(I had a draft question written related to this issue. Half of it overlaps with this question. I'll cut that example out of my draft and paste it below. The other half I'll probably post as a question.)
Here is a concrete example where we have already screwed up on this, and quite badly.
There was a question, not too long ago, that involved a person of a young age who was concerned about having committed a mortal sin. While the question was handled well by the moderator who got to it (directed to a priest, account deleted, question deleted), other responses were less than ideal. This young person was Catholic, and the response in one comment read:
I encourage you to read the bible on its own and figure out what salvation is. [...] My concern for you is not ..., but no apparent understanding of the gospel. Find out how a sinner is saved by faith [...]
No further details need to be mentioned. The comment berates a worried child for not understanding the Gospel, and attempts to use a sensitive occasion as an opportunity to advance an "opposing" denominational view. This sort of response does not belong on this site. I expect that the issue was handled by the moderators in an appropriate and private way. The point here is that apparently we need to be more careful even about what sort of "directions" we give.
For example, when the person is Catholic and facing a spiritual issue, we do not direct them to read scripture (see Acts 8:30), or to a pastor (not all priests are pastors), or to a "solid believer", or to a "faith person", or to a "godly man", or to a youth leader, we simply say:
- You should speak to your priest about this matter.
- If it concerns sin:
The best advice I've heard is for you to speak to a priest about this during confession.
- If the person is young:
The best thing is to tell your parents that you would like to go to confession / reconciliation.
Do not say anything else unless you know the drill.

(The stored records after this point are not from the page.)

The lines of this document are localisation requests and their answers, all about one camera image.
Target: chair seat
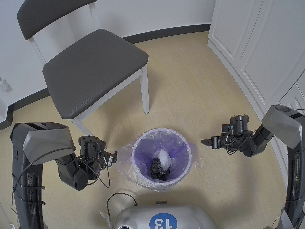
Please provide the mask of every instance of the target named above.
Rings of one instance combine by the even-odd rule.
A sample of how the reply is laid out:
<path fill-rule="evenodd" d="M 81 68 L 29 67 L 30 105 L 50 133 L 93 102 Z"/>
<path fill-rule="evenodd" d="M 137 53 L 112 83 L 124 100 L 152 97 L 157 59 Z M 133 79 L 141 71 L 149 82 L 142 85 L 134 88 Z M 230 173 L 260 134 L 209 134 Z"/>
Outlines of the chair seat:
<path fill-rule="evenodd" d="M 147 61 L 146 52 L 99 29 L 46 63 L 43 74 L 60 116 L 74 119 Z"/>

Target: light wood floor
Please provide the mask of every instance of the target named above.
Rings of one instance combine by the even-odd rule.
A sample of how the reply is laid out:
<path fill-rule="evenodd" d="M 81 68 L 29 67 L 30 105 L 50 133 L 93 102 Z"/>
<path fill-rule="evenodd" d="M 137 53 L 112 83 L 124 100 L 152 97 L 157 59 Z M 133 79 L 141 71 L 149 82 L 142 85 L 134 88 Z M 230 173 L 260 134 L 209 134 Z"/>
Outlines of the light wood floor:
<path fill-rule="evenodd" d="M 157 193 L 141 188 L 110 169 L 110 188 L 98 181 L 76 191 L 60 181 L 54 161 L 44 164 L 44 221 L 51 228 L 108 228 L 99 211 L 106 212 L 106 201 L 116 192 L 135 196 L 140 205 L 156 200 L 169 204 L 193 203 L 202 206 L 219 228 L 257 228 L 271 226 L 285 200 L 285 186 L 271 145 L 252 158 L 242 153 L 227 155 L 200 144 L 200 139 L 219 135 L 221 124 L 230 117 L 247 114 L 249 129 L 260 122 L 251 105 L 229 72 L 207 46 L 208 32 L 171 36 L 136 44 L 149 54 L 148 81 L 150 112 L 142 108 L 140 81 L 120 91 L 84 121 L 88 129 L 107 142 L 109 152 L 129 143 L 143 132 L 157 127 L 172 128 L 199 148 L 201 169 L 190 173 L 174 189 Z M 15 111 L 16 122 L 59 122 L 70 127 L 74 144 L 82 133 L 62 120 L 50 97 Z M 12 192 L 12 127 L 0 131 L 0 201 L 9 219 Z M 107 173 L 103 171 L 106 181 Z M 117 195 L 110 202 L 111 218 L 132 206 L 131 199 Z M 0 228 L 7 228 L 0 212 Z"/>

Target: blue circle sticker
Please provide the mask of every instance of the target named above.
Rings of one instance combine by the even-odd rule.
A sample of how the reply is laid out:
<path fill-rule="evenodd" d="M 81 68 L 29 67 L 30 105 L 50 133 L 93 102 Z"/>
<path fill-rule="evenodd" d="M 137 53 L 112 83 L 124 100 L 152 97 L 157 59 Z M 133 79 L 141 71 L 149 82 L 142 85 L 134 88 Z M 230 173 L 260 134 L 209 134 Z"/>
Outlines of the blue circle sticker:
<path fill-rule="evenodd" d="M 177 229 L 177 220 L 168 213 L 160 213 L 151 218 L 150 229 Z"/>

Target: white number
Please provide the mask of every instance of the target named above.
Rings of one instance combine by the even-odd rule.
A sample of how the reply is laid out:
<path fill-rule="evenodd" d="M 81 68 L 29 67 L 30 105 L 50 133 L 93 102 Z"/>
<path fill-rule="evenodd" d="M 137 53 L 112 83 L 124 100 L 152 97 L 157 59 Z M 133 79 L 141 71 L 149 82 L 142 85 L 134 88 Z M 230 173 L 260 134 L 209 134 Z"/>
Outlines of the white number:
<path fill-rule="evenodd" d="M 166 219 L 166 229 L 171 229 L 173 226 L 170 226 L 170 219 Z"/>
<path fill-rule="evenodd" d="M 155 229 L 163 229 L 163 227 L 161 227 L 161 224 L 159 224 L 158 222 L 161 222 L 161 223 L 163 223 L 164 222 L 164 220 L 162 220 L 162 219 L 156 219 L 155 220 Z"/>

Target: baseboard
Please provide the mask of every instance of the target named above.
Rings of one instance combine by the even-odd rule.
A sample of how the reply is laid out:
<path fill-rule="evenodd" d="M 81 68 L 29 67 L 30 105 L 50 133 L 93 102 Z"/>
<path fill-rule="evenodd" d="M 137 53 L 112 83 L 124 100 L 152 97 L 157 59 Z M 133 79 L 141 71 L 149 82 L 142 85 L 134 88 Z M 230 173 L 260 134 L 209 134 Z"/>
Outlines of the baseboard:
<path fill-rule="evenodd" d="M 201 24 L 201 25 L 187 25 L 173 28 L 166 28 L 157 31 L 149 31 L 141 34 L 136 34 L 132 36 L 123 37 L 123 39 L 129 41 L 130 43 L 138 43 L 149 41 L 157 38 L 175 36 L 180 34 L 209 31 L 211 24 Z"/>
<path fill-rule="evenodd" d="M 249 88 L 247 87 L 247 85 L 244 83 L 243 79 L 237 74 L 236 70 L 234 69 L 234 67 L 231 65 L 231 63 L 225 58 L 225 56 L 222 54 L 221 51 L 219 51 L 219 49 L 215 46 L 215 44 L 213 44 L 210 40 L 208 41 L 208 46 L 211 48 L 211 50 L 216 54 L 216 56 L 220 59 L 220 61 L 223 63 L 223 65 L 227 68 L 227 70 L 229 71 L 229 73 L 232 75 L 232 77 L 234 78 L 234 80 L 237 82 L 237 84 L 239 85 L 239 87 L 241 88 L 241 90 L 243 91 L 243 93 L 245 94 L 246 98 L 248 99 L 248 101 L 250 102 L 252 108 L 254 109 L 256 115 L 258 116 L 258 118 L 260 119 L 260 121 L 263 119 L 263 117 L 265 116 L 264 112 L 262 111 L 262 109 L 260 108 L 260 106 L 258 105 L 258 102 L 255 100 L 254 96 L 252 95 L 252 93 L 250 92 Z M 283 155 L 287 155 L 287 154 L 283 154 L 280 150 L 280 147 L 277 144 L 277 141 L 275 138 L 273 138 L 271 141 L 271 146 L 274 150 L 274 153 L 276 155 L 276 158 L 278 160 L 278 164 L 280 166 L 281 169 L 281 173 L 283 175 L 283 179 L 285 182 L 285 186 L 287 189 L 287 181 L 288 181 L 288 170 L 285 164 L 285 160 L 284 160 L 284 156 Z"/>
<path fill-rule="evenodd" d="M 166 28 L 156 31 L 149 31 L 145 33 L 140 33 L 132 36 L 123 37 L 123 39 L 129 41 L 130 43 L 138 43 L 149 41 L 157 38 L 167 37 L 167 36 L 174 36 L 180 34 L 187 34 L 187 33 L 194 33 L 194 32 L 201 32 L 201 31 L 209 31 L 211 24 L 200 24 L 200 25 L 187 25 L 187 26 L 180 26 L 180 27 L 172 27 Z M 7 128 L 13 124 L 13 114 L 14 111 L 20 109 L 26 105 L 29 105 L 33 102 L 36 102 L 40 99 L 50 96 L 49 90 L 47 88 L 42 89 L 36 93 L 33 93 L 8 107 L 6 120 L 0 123 L 0 130 Z"/>

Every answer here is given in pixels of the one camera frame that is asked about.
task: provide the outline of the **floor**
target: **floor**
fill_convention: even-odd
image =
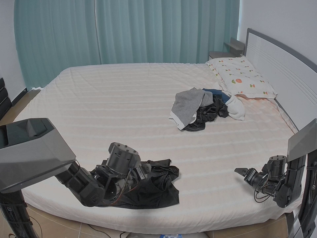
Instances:
[[[39,93],[40,90],[32,90],[12,107],[6,115],[0,121],[0,125],[13,122],[17,115],[26,107],[26,105]],[[105,237],[107,235],[101,232],[97,232],[90,228],[85,223],[80,223],[73,220],[67,220],[60,217],[53,216],[39,209],[29,205],[28,213],[30,217],[35,218],[41,225],[43,238],[96,238]],[[34,229],[41,238],[41,229],[39,224],[31,218]],[[95,229],[106,232],[111,238],[119,238],[120,231],[112,230],[108,228],[101,228],[93,226]],[[12,233],[10,226],[4,220],[2,214],[0,214],[0,238],[8,238],[9,234]],[[280,237],[287,238],[287,220],[285,214],[279,217],[277,220],[268,220],[264,223],[253,224],[242,227],[227,228],[222,230],[215,230],[206,232],[210,238],[265,238],[265,237]]]

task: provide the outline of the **white headboard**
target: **white headboard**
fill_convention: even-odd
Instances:
[[[317,118],[317,65],[283,43],[248,28],[244,55],[277,91],[275,100],[302,129]]]

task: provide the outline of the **white pillow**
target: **white pillow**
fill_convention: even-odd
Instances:
[[[248,98],[274,99],[276,92],[246,57],[214,58],[206,62],[218,78],[222,88]]]

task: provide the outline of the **teal curtain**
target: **teal curtain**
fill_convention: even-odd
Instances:
[[[14,11],[28,89],[71,66],[205,62],[238,20],[239,0],[15,0]]]
[[[101,63],[206,62],[236,38],[239,0],[96,0]]]
[[[94,0],[15,0],[14,31],[26,87],[71,66],[100,64]]]

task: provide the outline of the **pillowcase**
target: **pillowcase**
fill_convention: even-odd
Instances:
[[[233,95],[248,98],[274,99],[277,92],[246,57],[214,58],[206,62],[218,78],[220,85]]]

We do not give pastoral advice. We shut the question down, and we direct people asking for this sort of advice to their church.
- We do not direct people to our church. We direct them to their church.
- We behave nicely towards them, and especially towards people we realize are young or in some sort of distress.
- We do not try to give any form of advice at all. Not only because we don't want to set a precedent (for cults, as Caleb mentioned), but because we have no idea what the person's issue really is.
Here is another point:
- Though we may give the person consolation ("I hope everything turns out well. I will pray for you"), we avoid taking their side in a dispute, even implicitly or conditionally (so we do not say: "if what you say really is true, then that is horrible and you have been wronged!").
A recent question had another young person complaining about parental authority, about how "my dad treats me like a slave". Anyone who might have responded with "sympathetic" comments may well have been supporting this person in breaking the commandment to honour thy father and mother (secular translation: we might have been implicitly siding with the youth in a personal family dispute where the youth was entirely in the wrong).